Even though social activities in McCall can revolve around the outdoors, Loseki believes they were insufficient in creating a larger sense of community. “It’s not like a wine tasting event, which if you do that, you meet more people. Hiking is like a solo group. You stay in your group,” she said.

Loseki also commented on the difficulty of forming community in McCall. “I think it can be challenging, especially as a young adult, to make friends or have that social life, because there’s not a whole lot to do. Especially if you’re new, I can’t imagine coming in. There is that tight-knit community and then coming in as an outsider, there’s not a whole lot of opportunities to insert yourself in the community.”

But according to Jones and Nelson, McCall’s small town charm is what sets it apart. “Our community is great. You can’t go to the grocery store without seeing someone you know. And you can’t not love that small town feeling,” Jones smiled.

Anna Loseki, right, works at Activity Barn in McCall.

What’s more, Renshaw, of the University of Utah, argued that altitude changes could have an effect on mental health. According to Renshaw, as altitude increases, serotonin production decreases. Crucial steps in the pathway for serotonin production require oxygen, which decreases in higher altitudes. Indeed, the link between serotonin and mental health is well studied: Less serotonin correlates with greater rates of depression and suicide.

Although some have criticized Renshaw’s studies as overly simplistic, Renshaw acknowledged that suicide is often due to myriad variables. Still, he isolated altitude as a risk factor. “We have done many analyses, and even when you account for other variables, altitude still pops up as a risk factor for suicide. In the last five years, [case studies from] Austria, Spain, Saudi Arabia, Chile, Peru, South Korea…show the exact same thing.
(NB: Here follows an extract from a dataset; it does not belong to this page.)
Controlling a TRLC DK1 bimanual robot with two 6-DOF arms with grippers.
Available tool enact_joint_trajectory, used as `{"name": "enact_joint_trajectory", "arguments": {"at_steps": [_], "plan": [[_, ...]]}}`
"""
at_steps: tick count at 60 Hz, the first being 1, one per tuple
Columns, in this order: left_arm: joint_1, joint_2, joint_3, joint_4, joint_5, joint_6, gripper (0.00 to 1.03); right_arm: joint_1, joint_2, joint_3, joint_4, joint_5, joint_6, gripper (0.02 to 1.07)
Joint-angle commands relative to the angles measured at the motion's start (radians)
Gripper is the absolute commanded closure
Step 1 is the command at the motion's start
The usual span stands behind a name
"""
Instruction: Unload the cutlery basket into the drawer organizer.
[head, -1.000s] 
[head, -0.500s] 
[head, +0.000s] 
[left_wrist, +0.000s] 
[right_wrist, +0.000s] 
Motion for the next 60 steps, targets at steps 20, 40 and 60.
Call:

You go up in altitude, suicide and depression go up.”

My most vivid memory of McCall was the drive: Along the road, endless soaring trees and pristine white snow formed a backdrop of silent serenity. Was this the McCall everyone else saw? And after I visited, I wondered, should this be the McCall we see?

Uncovering the McCall that strayed from its idyllic imagery was a laborious process of reading between blurred lines. Most people I spoke to gushed over the friendliness of the community, of enjoying the great outdoors, of their dreams of building a family in McCall.

One journalist I spoke to asked me why I chose to focus on McCall, when it was not as famous or renowned as other ski resorts, the inequalities not as drastic, and the information not as widely available. Undoubtedly, McCall is not Jackson Hole or Vail or even Sun Valley.

But disregarding McCall seemed worse. Simply because the disparities and difficulties smaller communities face are not always obvious does not mean the problems do not exist. If few knew McCall existed at all, even fewer would believe that McCall was less than paradise. And to me, this brand of willful ignorance is also an act of forgetting, dangerously and unjustifiably so.